WHAT IS NEEDED — Copy out, word for word, the lines from the start of the data below through the line containing "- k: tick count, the", and no others.

DATA —
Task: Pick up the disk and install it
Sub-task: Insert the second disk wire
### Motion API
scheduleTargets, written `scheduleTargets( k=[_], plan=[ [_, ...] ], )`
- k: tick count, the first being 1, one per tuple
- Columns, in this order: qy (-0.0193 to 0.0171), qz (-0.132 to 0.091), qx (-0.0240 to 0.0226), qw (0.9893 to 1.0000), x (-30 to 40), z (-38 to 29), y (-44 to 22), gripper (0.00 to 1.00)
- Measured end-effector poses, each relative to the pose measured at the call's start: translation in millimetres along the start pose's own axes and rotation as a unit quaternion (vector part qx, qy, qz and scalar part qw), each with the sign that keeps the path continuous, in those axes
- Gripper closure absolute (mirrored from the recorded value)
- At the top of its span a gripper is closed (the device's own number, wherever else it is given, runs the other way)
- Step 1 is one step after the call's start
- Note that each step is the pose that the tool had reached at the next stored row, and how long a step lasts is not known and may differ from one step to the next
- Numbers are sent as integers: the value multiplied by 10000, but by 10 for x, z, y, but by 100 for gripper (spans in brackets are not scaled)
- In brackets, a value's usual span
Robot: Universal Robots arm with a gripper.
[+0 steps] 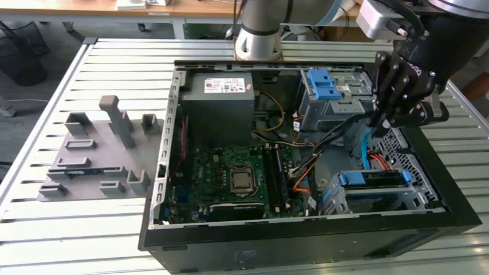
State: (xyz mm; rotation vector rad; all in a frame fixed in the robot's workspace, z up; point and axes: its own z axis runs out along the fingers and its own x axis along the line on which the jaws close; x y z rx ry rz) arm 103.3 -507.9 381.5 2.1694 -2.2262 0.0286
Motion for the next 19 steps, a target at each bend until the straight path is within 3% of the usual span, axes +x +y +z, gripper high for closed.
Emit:
scheduleTargets(
  k=[12, 19],
  plan=[
    [15, 0, 0, 10000, -61, -36, 2, 76],
    [155, 2, 4, 9999, -66, -2, 2, 76]
  ],
)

EXERCISE OUTPUT —
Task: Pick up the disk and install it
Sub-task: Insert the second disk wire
### Motion API
scheduleTargets, written `scheduleTargets( k=[_], plan=[ [_, ...] ], )`
- k: tick count, the first being 1, one per tuple

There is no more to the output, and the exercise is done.